I fish the Muskingum River a lot from late April through mid June and from September till the end of October, and I think the fishery for hybrids is excellent in the pools we fish. I have caught and seen caught numerous fish over 28 inches. Here are a few we caught just from this past year! We never keep them though, we kept a couple smaller ones a few years back and they didn't eat well so we just catch, photograph, and turn them loose! You could do a tournament where you photograph, weigh, and measure the fish then release them. Just run it like some of the Saltwater tournaments for Sharks or Marlin.


----------



## fallen513 (Jan 5, 2010)

Intimidator said:


> I lived in Greenville SC for 7 years...Stripers are the State Gamefish and they are very proud of that. Lake Hartwell was very close and we fished it alot. Twenty pounders were VERY common at that time and my best went 26.2, the State Record is from there in 2002 and is now up to 59 something. We also fished Santee Cooper alot which has a landlocked HUGE breeding population in Lake Marion and Moultrie, they breed in the tributary rivers but supposedly as of late the spawns have had low survival rates and they are trying to find out why. We mainly used Herring but "my boys" had a concoction where they bought Menhaden the day before at the beach, then mashed them all up and put the oil on the herring and the rest went into the water because it spoils so fast. We never kept any of the Stripers because it was such a revered fish by the guys I fished with. I moved back in 95 and have never fished for them since....such a beautiful, large, ferocious, but delicate fish...
> 
> Sorry...the small stripers schooled but once they hit around 20 lbs they hunted alone and stayed single til spawn...I never Ocean fished for them...but I know they used Menhaden because it is so strong smelling and oily. I Dolphin fished with a buddy out of Charleston and that was my favorite..my best Mahi Mahi was 43.9 and it was a jumping, line tearing, monster....and man, they are good eating Probably my favorite fish!
> 
> I bought some Menhaden oil to use this year, it has a preservative and UV enhanced...smells just like what I remember using...check it out, made by Pro-Cure.

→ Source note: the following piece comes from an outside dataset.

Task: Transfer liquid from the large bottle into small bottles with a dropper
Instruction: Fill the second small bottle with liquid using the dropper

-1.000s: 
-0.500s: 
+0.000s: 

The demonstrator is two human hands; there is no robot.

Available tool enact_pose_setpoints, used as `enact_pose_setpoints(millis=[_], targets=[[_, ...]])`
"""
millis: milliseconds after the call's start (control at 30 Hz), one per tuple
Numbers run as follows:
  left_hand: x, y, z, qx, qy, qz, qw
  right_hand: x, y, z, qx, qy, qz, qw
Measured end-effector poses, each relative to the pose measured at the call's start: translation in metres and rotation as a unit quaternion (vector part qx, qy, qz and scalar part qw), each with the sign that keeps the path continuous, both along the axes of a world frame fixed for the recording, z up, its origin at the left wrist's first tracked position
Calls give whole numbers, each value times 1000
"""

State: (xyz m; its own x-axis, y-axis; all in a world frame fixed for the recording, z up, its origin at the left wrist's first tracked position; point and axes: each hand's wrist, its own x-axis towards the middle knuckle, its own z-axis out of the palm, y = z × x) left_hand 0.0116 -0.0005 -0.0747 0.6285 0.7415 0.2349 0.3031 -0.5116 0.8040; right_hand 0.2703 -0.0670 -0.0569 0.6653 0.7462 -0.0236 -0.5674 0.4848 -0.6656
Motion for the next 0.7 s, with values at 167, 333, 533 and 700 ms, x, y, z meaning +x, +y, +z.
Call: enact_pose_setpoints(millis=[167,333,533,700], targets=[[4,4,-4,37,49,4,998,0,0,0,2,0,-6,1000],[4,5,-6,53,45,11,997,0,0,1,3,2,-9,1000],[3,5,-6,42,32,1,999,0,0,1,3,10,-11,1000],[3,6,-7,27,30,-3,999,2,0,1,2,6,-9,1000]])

Awesome man! Thanks for sharing that. Fuels the fire even more!


----------



## fallen513 (Jan 5, 2010)

Really niiiiice fish Sam!


----------



## Intimidator (Nov 25, 2008)

fallen513 said:


> I certainly appreciate that & I'm glad that there was some useful info there!
> 
> However, I am definitely no master angler!
> 
> ...


I don't care what you say...this is a post from a "Master Angler". For MA's it's just not going out and catching fish, they study, learn, try to understand the fish, the fishery, and pass on their knowledge to help others but actually they are helping the fish....If you only knew how many people enjoy reading your "rants"...that's how we all learn. Again, Thank You, Brent


----------



## lovelandfly (Mar 11, 2010)

Seth - we may elect you king.


----------



## Buckeye Bear 53 (Dec 10, 2010)

A format base on a honors system, weigh, measure, record, photograph, aerate & release. This silver freight train is to valuable a resource to squander. The main purpose of any Fish'n organization should be education.


----------



## saugeyesam (Apr 20, 2004)

fallen513 said:


> Really niiiiice fish Sam!


The three fish in those pictures were all caught on the Muskingum river, The picture on the left is my Buddy Mike the one in the center is me and the one on the right is my Step dad Don all three were weighed measured and released. Mike had a replica made of his and should have it back before spring I can't wait to see how it comes out.


----------



## mystic4314 (May 20, 2006)

Im all about this thing and want to see it happen BUT a few of my favorite spots wont support a large group.So if we fish multiple areas individualy the would employ the honor system.And since i have fished with a few of the responders to this post i dont think that would be a problem.LOL sicne we would most likely show up at the same spots.When everyone else puts a face to the name buckey bear this will make all make sense. We need to get together and pound out the wrinkles and concerns as all of us want to protect the health and numbers of these mean monsters of the water


----------



## Buckeye Bear 53 (Dec 10, 2010)

I am currently searching in the general area for a meeting place that could hold 15 to 20 potential members in and around the milford loveland or mason areas. There are numerous indicators that this could be a going concern type organization.
So to reiterate, it would definitely be a catch and release format. Individual or buddy style tournament format or both will be discussed at the meeting. Creel limits minimum size limits will be discussed at the meeting.


----------



## Buckeye Bear 53 (Dec 10, 2010)

Hey Saugeyesam, nice group of fish. It looks as though I'm gonna have to come up your way in and around the Memorial day weekend. I'm thinking about starting at Zanesville and working my way south to Marietta.


----------



## fallen513 (Jan 5, 2010)

Not only am I the president, I'm a client too!


----------



## fallen513 (Jan 5, 2010)

> I'm all about this thing and want to see it happen BUT a few of my favorite spots wont support a large group.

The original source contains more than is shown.